Yavapai College’s Small Business Development Center (SBDC) is a resource center for small business owners and entrepreneurs.
Director Jeri Denniston heads a staff of four who serve Yavapai County with free one-on-one counseling in finance, management excellence and marketing. The SBDC gives owners and entrepreneurs access to a powerful network of business tools extending to the federal, state, county and private sectors.
Resources include free small business counseling services covering topics including accounting, access to capital, strategic planning, cyber security, cost control, marketing, website development, female or minority-owned business advantages, personnel management and more.
The center connects business owners to procurement specialists, a resource library, workshops, seminars and community events.
The three entrepreneurs featured here are clients of the SBDC. For help with your business, visit yc.edu/sbdc or call (928) 717-7232.
Susan Blake
Susan Blake started her Mama’s Smokin Hot Sauce business in 2014. She invented her recipe from natural ingredients, created a label and hired a professional bottler. Susan sold the sauce at four Whole Foods stores in the mid-Atlantic states. After relocating to Arizona in 2015, she sells Mama’s Smokin Hot Sauce in three Whole Foods stores in Northern Arizona and five in the Phoenix-Metro area. By June 2016, she expanded to Tucson, AJ stores in Phoenix and several restaurants and stores.
“I helped two nonprofits by providing them free sauce to sell for donations. One of them, horse rescue organization, was able to feed two horses a month from the hot sauce they sold.”
Get Mama’s Smokin at Backburner Restaurant, Robert’s Marketplace, Spice Traveler and at mamassmokin.com.
Anita Marcus
While hiking the Grand Canyon, Anita Marcus discovered she incurred some sun damage to her chest. She researched ways to correct it and had an epiphany on her career. She gained certifications as a medical aesthetician, which gives her more of a clinical focus to skincare than traditional estheticians.
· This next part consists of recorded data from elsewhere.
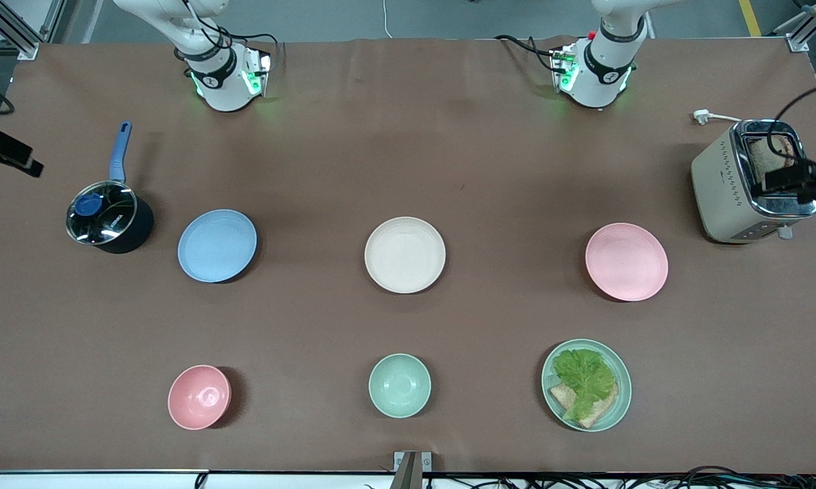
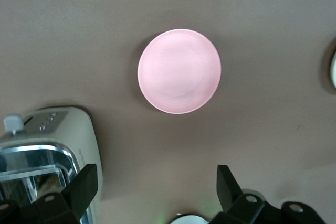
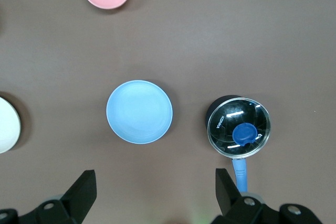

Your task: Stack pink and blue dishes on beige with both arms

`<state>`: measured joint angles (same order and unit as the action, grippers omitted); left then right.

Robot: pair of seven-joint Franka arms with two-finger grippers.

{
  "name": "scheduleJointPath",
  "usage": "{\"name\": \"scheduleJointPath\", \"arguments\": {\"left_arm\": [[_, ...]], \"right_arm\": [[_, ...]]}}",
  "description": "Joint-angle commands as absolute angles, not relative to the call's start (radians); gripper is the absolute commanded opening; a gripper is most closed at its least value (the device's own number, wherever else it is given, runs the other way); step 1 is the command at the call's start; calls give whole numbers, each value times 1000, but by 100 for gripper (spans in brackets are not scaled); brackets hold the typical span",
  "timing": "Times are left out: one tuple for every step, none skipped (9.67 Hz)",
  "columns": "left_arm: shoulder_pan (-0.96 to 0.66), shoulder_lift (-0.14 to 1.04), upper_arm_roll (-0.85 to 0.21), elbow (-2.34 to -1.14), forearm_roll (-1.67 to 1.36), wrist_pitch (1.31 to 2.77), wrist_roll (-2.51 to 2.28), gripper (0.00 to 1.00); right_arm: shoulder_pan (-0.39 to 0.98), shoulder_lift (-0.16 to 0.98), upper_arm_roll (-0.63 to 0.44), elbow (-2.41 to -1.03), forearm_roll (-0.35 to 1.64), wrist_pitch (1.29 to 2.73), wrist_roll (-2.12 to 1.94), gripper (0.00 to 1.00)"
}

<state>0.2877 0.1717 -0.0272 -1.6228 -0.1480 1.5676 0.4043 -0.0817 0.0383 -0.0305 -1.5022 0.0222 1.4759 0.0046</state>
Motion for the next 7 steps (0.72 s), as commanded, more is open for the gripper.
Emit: {"name": "scheduleJointPath", "arguments": {"left_arm": [[319, 263, -34, -1699, -163, 1687, 570, 100], [340, 315, -34, -1715, -185, 1730, 648, 100], [351, 386, -34, -1720, -216, 1762, 726, 100], [362, 446, -34, -1720, -244, 1805, 783, 100], [359, 498, -35, -1720, -250, 1848, 807, 100], [360, 543, -41, -1718, -250, 1874, 807, 100], [345, 564, -41, -1721, -261, 1919, 799, 100]], "right_arm": [[-101, 72, -28, -1645, 55, 1621, -75, 100], [-104, 78, -37, -1736, 66, 1706, -118, 100], [-106, 81, -37, -1826, 84, 1806, -145, 100], [-109, 95, -38, -1917, 107, 1913, -213, 100], [-109, 125, -58, -1981, 150, 1996, -298, 100], [-109, 170, -83, -2026, 223, 2055, -422, 100], [-117, 219, -103, -2052, 314, 2093, -549, 100]]}}
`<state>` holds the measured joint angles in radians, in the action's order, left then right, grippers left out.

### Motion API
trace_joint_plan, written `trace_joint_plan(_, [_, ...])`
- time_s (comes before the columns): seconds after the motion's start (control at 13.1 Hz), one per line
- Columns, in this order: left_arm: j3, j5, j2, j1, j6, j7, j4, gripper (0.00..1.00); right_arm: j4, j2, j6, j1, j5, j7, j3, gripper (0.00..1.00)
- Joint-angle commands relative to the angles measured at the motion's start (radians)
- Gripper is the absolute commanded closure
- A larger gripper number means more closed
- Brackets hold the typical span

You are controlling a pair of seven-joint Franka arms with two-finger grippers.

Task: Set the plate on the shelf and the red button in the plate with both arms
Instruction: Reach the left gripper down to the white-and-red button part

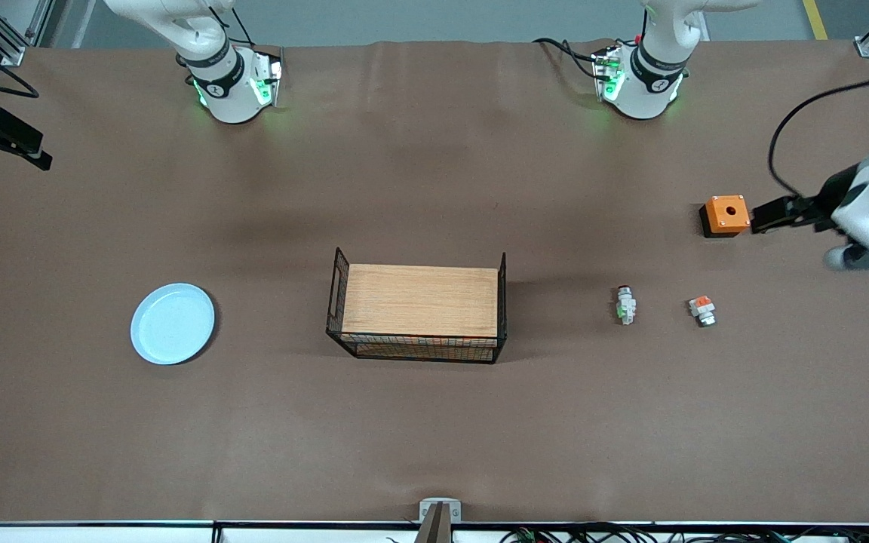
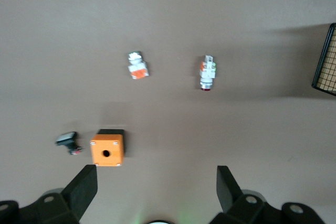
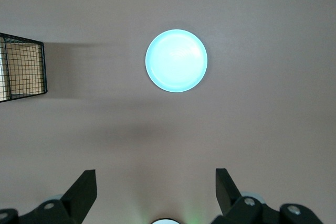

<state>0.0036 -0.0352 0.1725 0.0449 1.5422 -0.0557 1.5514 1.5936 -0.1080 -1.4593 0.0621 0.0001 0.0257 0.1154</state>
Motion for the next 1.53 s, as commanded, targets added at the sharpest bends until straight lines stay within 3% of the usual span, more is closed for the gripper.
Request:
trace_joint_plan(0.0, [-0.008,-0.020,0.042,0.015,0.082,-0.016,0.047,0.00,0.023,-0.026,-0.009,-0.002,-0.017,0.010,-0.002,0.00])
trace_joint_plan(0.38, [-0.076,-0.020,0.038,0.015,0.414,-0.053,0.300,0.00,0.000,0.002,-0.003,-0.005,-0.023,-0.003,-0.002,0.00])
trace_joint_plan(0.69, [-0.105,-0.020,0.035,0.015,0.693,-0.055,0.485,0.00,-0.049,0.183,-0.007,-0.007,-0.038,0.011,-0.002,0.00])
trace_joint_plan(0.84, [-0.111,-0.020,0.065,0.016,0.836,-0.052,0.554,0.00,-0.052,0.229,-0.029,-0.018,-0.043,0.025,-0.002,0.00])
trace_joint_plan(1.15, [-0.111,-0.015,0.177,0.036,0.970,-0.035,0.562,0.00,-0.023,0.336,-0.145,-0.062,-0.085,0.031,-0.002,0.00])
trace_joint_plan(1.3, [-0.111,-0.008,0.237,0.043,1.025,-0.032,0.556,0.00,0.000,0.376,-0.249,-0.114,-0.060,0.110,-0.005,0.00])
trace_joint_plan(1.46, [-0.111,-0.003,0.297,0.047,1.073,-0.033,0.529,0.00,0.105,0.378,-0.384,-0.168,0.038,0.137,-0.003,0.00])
Anita can work with cancer patients, burn victims and others with health-related issues. Medical aestheticians work in hospitals, surgery centers or other health-care facilities.
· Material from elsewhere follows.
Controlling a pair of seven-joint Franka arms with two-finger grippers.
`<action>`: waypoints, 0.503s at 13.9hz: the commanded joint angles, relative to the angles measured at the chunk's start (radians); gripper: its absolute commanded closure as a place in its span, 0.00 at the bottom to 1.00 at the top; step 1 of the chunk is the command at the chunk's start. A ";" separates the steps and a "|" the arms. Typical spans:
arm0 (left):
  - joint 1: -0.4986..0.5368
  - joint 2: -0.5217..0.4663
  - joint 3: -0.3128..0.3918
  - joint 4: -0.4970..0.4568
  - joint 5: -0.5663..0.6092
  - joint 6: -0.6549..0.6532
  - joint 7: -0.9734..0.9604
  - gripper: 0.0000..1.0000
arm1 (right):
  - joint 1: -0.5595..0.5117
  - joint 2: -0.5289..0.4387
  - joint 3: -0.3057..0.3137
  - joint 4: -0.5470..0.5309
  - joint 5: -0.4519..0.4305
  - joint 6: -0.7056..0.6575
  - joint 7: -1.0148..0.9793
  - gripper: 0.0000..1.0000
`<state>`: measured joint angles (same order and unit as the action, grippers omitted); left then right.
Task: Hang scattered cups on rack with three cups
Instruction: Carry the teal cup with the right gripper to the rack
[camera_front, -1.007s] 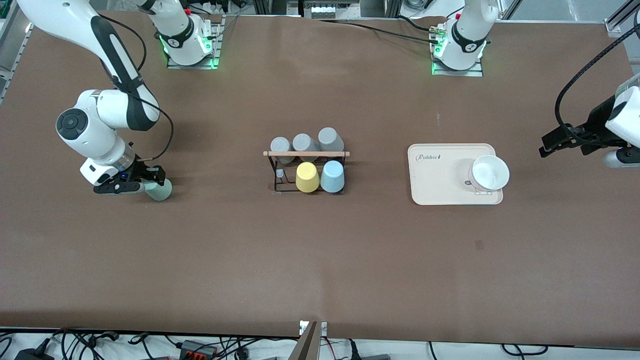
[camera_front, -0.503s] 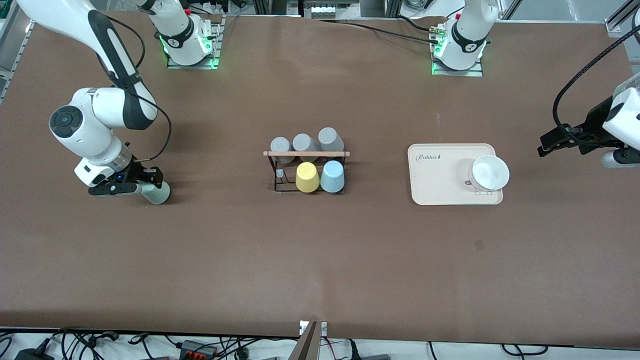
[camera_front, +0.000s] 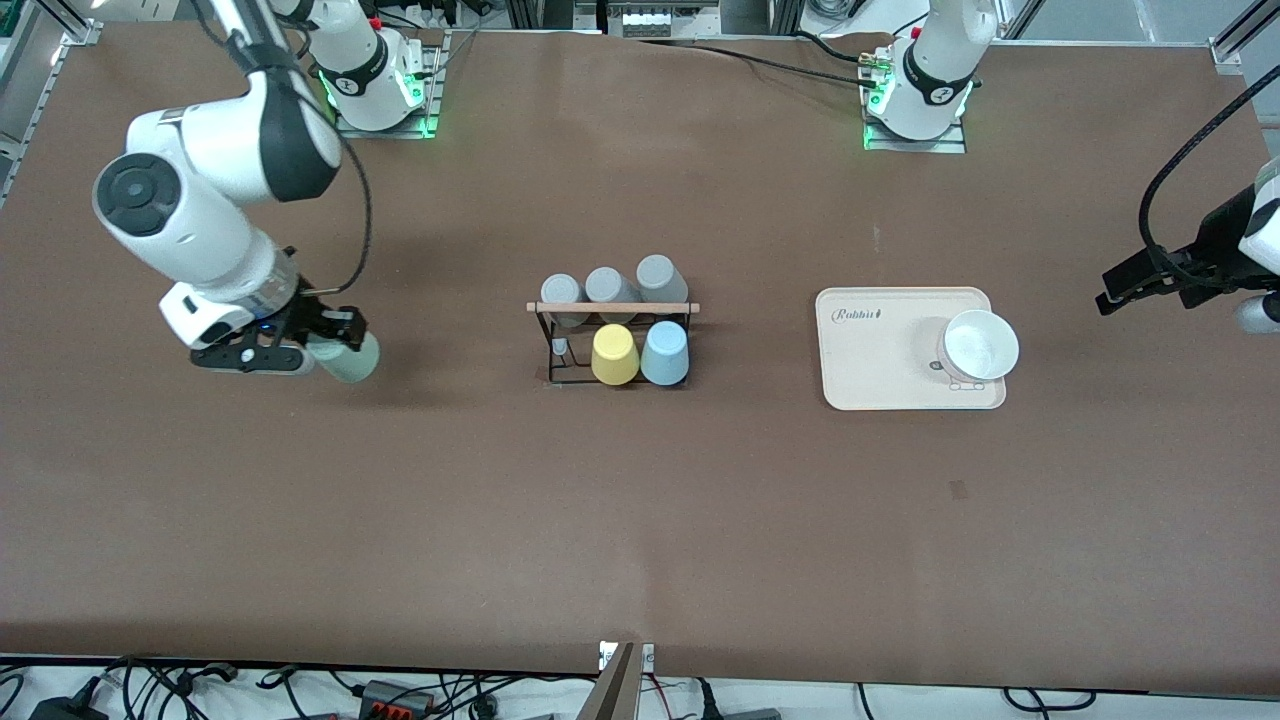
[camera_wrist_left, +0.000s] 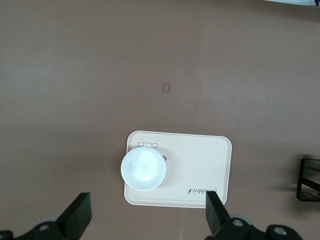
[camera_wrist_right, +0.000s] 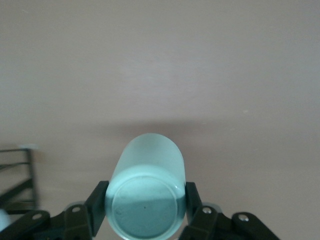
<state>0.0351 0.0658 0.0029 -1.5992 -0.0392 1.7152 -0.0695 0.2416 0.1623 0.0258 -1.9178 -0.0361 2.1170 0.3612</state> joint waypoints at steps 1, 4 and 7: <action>0.005 -0.011 -0.009 -0.005 -0.004 -0.012 0.024 0.00 | 0.106 0.060 -0.009 0.106 0.002 -0.031 0.166 0.94; 0.006 -0.012 -0.009 -0.008 -0.002 -0.058 0.024 0.00 | 0.189 0.118 -0.009 0.212 0.011 -0.029 0.271 0.94; 0.006 -0.009 -0.009 -0.010 -0.001 -0.054 0.024 0.00 | 0.228 0.195 -0.009 0.308 0.015 -0.028 0.321 0.94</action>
<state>0.0347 0.0659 -0.0014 -1.6013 -0.0392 1.6676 -0.0687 0.4442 0.2878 0.0275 -1.7038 -0.0349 2.1113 0.6502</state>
Her advice to other women business owners: “Don’t waste your time obsessing about the competition. Just do your best job and the business will happen.”
Earlier this year, she opened a second location in Dr. Mark Fetter’s Advanced Plastic Surgery office in Prescott, at 1615 Petroglyph Point Drive. Her primary office is in Sedona at The Spa of Sedona, 1835 West State Route 89A, Suite 4. For more information, visit lasergirlskin.com.
Dana Mast
Dana Mast is a farm girl at heart. Her nature and farming passion turned from hobby to fulltime occupation after reading Jane Goodall’s book, “Harvest for Hope.” Dana bought her four acres in Dewey about 20 years ago and turned it into a full working heritage farm, Windy View Acres. She grows mostly heirloom vegetables, saving the seeds each season for planting from year to year.
She raises heritage breeds of livestock, which include Holy Cross burros, Dexter cows and La Mancha Nubian goats. She also has mixed breeds of pigs — Yorkshire, Durocs and Berkshires — which produce great bacon and pork. Dana’s passion is to teach others how to undertake sustainable farming and produce their own food.
Her advice to other women? “Follow your dream. Don’t let anyone tell you that you can’t do it.”